Leave every picture out and print exactly the lines that run from the one containing "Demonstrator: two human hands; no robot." to the end of the listing.

===============

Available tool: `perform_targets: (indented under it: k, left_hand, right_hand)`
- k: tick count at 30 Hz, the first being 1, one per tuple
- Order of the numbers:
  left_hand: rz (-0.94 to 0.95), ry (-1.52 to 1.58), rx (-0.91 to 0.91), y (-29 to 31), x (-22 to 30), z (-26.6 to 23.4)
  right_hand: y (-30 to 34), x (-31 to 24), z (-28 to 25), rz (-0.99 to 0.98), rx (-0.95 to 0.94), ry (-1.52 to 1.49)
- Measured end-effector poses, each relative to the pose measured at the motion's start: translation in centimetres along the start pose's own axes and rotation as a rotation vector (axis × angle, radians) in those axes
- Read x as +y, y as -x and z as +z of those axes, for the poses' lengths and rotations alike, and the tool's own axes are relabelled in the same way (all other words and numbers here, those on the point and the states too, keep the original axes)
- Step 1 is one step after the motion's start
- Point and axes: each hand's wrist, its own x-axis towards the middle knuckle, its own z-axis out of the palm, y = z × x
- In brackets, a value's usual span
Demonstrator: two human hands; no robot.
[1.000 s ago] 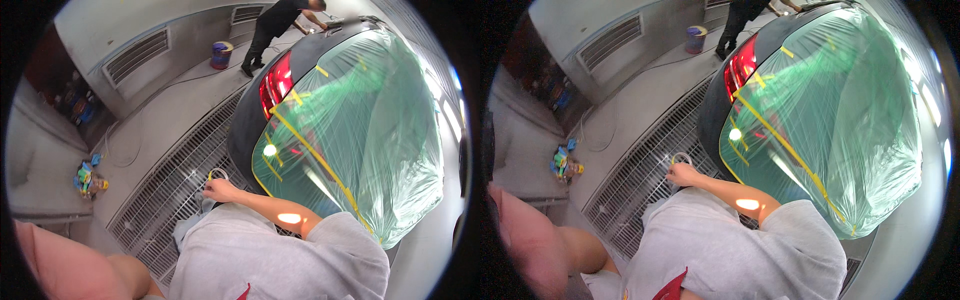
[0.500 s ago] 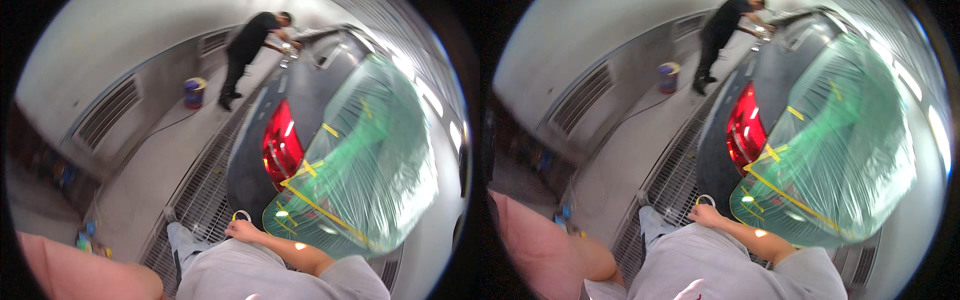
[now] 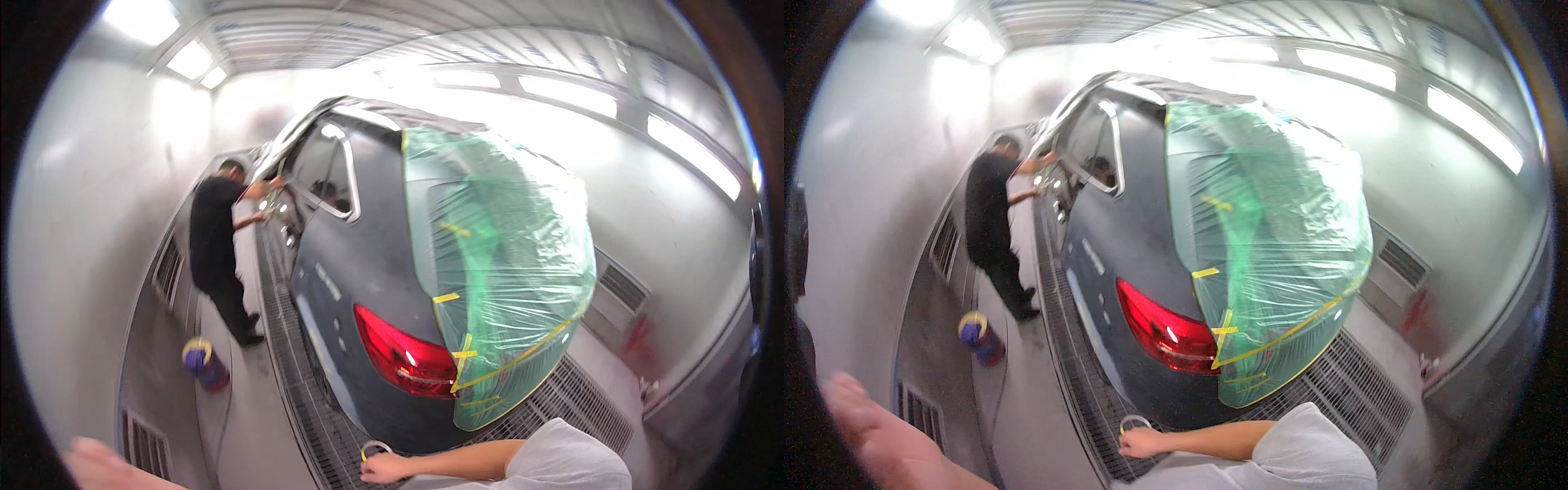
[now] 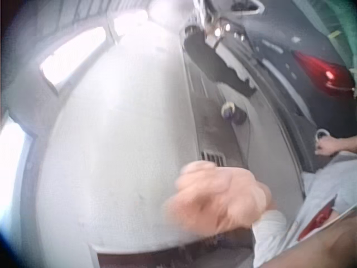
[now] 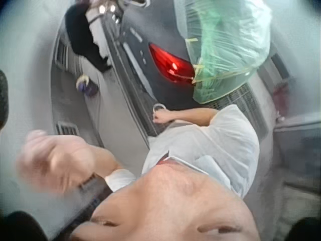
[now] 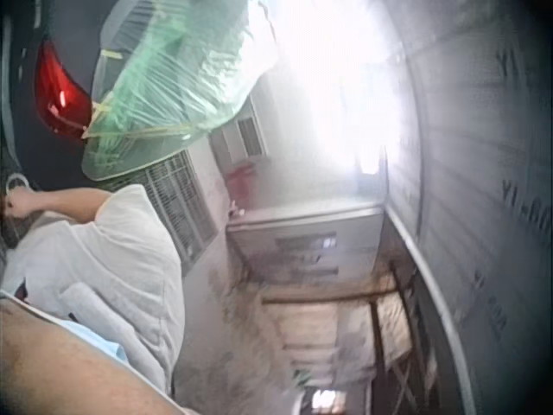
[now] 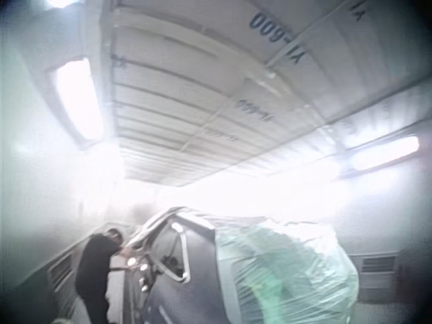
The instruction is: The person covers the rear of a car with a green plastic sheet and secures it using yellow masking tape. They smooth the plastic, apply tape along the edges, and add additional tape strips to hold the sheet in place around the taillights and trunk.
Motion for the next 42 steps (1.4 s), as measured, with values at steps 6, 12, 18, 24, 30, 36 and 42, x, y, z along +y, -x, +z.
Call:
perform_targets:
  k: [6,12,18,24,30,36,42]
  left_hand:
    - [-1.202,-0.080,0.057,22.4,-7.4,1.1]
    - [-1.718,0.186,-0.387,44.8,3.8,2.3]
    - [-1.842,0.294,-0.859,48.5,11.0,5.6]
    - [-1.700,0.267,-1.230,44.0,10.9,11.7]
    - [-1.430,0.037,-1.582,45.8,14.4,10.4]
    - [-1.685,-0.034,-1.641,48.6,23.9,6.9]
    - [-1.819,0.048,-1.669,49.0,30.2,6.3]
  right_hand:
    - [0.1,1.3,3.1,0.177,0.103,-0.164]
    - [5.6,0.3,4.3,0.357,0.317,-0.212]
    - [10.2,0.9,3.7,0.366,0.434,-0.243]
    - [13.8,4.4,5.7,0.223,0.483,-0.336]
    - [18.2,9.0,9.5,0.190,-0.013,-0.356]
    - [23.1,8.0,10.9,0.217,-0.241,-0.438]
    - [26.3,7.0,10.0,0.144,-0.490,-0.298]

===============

→ **Solution for this problem**
Demonstrator: two human hands; no robot.
[1.000 s ago] 
[0.500 s ago] 
[now] 
[now] 
[now] 
[now] 
[now] 
The instruction is: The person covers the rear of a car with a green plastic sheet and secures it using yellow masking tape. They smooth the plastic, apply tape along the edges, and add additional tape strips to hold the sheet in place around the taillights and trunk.
Motion for the next 42 steps (1.4 s), as measured, with values at steps 6, 12, 18, 24, 30, 36 and 42, x, y, z along +y, -x, +z.
Call:
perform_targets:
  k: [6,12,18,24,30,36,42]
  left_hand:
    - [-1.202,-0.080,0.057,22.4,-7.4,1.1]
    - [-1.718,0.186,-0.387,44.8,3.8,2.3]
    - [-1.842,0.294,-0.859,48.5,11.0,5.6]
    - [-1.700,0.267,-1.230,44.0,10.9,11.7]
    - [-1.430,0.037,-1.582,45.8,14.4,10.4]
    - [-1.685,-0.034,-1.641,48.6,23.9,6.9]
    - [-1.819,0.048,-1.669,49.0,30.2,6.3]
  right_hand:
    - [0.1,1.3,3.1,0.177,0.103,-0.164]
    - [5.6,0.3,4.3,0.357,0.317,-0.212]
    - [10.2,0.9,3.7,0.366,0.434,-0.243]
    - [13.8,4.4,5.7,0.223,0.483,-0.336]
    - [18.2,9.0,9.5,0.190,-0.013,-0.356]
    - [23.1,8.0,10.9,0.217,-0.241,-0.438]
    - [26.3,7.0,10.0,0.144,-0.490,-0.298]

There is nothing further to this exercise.